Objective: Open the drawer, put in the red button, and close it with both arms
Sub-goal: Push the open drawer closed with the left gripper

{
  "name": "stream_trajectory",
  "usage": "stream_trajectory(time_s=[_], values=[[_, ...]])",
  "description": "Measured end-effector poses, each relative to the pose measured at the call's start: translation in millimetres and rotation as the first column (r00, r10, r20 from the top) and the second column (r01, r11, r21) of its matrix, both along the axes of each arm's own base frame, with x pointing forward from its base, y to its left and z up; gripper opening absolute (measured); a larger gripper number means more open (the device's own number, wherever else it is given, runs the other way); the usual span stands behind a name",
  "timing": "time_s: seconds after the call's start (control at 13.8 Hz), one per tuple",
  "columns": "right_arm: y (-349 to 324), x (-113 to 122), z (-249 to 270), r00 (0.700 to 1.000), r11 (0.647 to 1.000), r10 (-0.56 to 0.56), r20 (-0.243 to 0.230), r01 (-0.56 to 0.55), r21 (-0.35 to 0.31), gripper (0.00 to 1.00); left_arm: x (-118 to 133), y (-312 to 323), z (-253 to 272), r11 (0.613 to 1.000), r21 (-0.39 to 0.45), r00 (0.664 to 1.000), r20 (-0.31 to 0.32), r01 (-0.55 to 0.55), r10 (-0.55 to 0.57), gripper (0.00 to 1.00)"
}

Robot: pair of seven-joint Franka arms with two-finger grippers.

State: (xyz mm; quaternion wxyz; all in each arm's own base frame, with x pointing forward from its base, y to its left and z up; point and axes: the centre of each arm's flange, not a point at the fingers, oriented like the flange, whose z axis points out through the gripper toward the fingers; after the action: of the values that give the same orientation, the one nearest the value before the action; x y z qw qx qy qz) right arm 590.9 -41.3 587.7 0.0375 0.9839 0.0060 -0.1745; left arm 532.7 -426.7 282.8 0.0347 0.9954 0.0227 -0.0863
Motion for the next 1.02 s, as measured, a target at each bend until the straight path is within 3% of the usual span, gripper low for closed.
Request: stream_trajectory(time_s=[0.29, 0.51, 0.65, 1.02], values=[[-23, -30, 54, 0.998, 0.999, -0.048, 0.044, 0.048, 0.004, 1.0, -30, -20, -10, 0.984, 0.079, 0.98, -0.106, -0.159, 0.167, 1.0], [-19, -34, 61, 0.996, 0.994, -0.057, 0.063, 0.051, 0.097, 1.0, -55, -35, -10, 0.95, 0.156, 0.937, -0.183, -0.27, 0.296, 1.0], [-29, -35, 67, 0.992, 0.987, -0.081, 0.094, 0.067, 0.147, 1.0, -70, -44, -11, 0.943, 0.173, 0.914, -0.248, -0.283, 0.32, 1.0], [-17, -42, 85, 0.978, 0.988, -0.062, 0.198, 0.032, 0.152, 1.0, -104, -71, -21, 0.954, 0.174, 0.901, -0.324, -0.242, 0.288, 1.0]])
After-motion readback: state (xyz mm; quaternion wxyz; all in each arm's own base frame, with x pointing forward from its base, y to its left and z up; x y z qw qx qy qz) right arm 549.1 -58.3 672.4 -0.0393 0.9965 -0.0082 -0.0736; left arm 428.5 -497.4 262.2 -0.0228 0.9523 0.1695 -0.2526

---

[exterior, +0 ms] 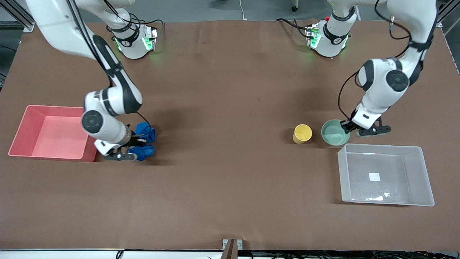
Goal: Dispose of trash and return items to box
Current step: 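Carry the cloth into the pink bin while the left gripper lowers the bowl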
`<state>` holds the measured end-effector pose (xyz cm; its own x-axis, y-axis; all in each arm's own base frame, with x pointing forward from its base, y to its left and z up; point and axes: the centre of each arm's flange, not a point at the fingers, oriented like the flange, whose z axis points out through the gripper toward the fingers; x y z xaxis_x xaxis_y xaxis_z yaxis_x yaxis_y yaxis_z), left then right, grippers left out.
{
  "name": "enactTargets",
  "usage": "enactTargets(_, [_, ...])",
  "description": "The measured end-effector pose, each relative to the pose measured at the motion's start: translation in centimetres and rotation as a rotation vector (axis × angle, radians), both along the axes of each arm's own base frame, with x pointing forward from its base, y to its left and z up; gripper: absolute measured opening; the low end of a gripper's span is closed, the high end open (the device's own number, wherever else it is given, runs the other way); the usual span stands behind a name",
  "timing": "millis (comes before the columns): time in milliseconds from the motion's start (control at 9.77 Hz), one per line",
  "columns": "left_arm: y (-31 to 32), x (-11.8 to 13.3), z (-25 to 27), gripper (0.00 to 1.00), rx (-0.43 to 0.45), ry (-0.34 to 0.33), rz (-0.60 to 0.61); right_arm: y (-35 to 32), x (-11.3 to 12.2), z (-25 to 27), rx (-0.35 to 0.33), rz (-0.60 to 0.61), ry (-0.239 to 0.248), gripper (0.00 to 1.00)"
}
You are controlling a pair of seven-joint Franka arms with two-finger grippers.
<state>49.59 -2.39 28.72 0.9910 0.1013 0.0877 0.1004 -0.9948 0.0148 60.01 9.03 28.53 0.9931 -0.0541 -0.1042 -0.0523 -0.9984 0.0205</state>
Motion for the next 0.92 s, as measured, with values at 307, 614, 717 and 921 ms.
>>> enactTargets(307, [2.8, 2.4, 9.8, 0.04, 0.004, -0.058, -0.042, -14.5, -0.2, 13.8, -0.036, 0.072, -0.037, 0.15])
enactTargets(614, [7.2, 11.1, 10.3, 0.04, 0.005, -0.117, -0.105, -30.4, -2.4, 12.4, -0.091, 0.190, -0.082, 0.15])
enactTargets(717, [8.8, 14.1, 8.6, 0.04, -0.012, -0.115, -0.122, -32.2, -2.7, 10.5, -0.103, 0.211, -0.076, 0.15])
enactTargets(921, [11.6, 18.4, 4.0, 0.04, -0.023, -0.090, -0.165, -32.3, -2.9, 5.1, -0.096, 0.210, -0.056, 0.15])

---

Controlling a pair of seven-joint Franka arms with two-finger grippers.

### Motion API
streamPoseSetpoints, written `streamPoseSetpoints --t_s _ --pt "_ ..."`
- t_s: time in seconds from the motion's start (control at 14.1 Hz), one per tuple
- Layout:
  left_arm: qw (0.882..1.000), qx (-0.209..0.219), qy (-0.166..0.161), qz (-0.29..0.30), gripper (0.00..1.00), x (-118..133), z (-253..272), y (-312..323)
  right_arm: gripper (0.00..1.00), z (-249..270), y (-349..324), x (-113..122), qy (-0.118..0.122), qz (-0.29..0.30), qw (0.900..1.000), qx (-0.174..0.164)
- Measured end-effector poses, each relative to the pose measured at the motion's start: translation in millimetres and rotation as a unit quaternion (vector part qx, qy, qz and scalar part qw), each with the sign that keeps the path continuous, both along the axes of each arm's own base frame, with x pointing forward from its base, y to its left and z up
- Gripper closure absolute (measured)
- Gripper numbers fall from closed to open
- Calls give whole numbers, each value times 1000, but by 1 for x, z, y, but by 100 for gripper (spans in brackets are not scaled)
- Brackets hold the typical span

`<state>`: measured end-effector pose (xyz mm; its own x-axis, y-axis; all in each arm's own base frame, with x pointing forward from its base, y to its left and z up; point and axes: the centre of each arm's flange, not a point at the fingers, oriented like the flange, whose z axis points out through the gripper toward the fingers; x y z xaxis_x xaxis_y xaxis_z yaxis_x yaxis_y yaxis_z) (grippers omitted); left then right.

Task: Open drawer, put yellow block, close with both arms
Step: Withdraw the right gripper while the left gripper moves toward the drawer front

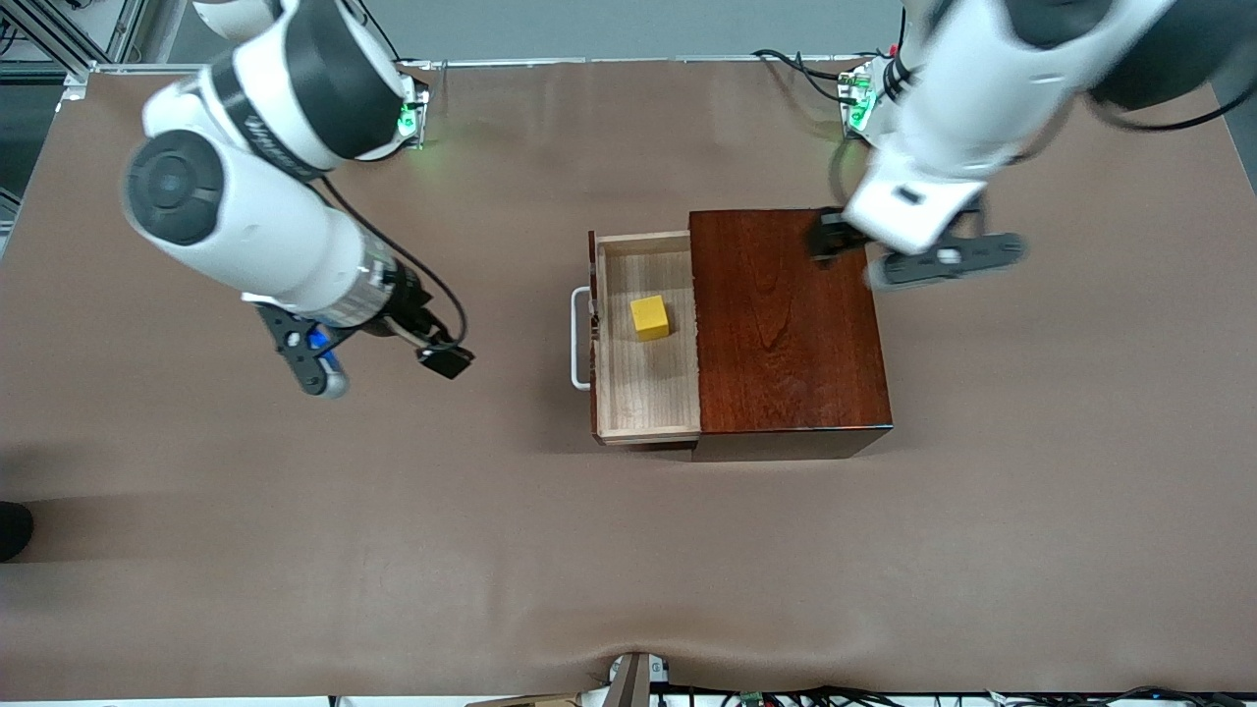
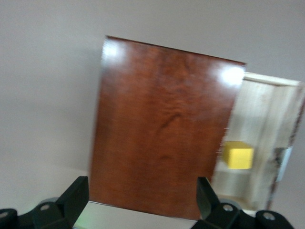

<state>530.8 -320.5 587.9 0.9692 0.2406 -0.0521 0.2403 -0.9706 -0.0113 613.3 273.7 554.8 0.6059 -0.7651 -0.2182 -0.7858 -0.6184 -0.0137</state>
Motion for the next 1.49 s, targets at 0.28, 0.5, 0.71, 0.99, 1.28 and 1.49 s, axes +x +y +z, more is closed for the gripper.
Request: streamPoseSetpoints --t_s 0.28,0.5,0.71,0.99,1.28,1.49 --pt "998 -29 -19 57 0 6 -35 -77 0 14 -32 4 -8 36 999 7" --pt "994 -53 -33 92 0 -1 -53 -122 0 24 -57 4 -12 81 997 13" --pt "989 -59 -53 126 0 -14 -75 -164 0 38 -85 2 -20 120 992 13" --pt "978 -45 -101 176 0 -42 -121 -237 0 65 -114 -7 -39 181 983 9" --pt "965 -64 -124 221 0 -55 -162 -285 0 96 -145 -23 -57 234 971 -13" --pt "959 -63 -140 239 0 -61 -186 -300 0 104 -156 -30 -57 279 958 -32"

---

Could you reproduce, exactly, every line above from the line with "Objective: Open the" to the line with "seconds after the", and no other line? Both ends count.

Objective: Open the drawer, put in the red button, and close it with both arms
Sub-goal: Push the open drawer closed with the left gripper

{
  "name": "stream_trajectory",
  "usage": "stream_trajectory(time_s=[_], values=[[_, ...]])",
  "description": "Measured end-effector poses, each relative to the pose measured at the call's start: translation in millimetres and rotation as the first column (r00, r10, r20 from the top) and the second column (r01, r11, r21) of its matrix, both along the axes of each arm's own base frame, with x pointing forward from its base, y to its left and z up; gripper opening absolute (measured); a larger gripper number means more open (the device's own number, wherever else it is given, runs the other way); the usual span stands behind a name",
  "timing": "time_s: seconds after the call's start (control at 13.8 Hz), one per tuple",

Work on the answer has been completed.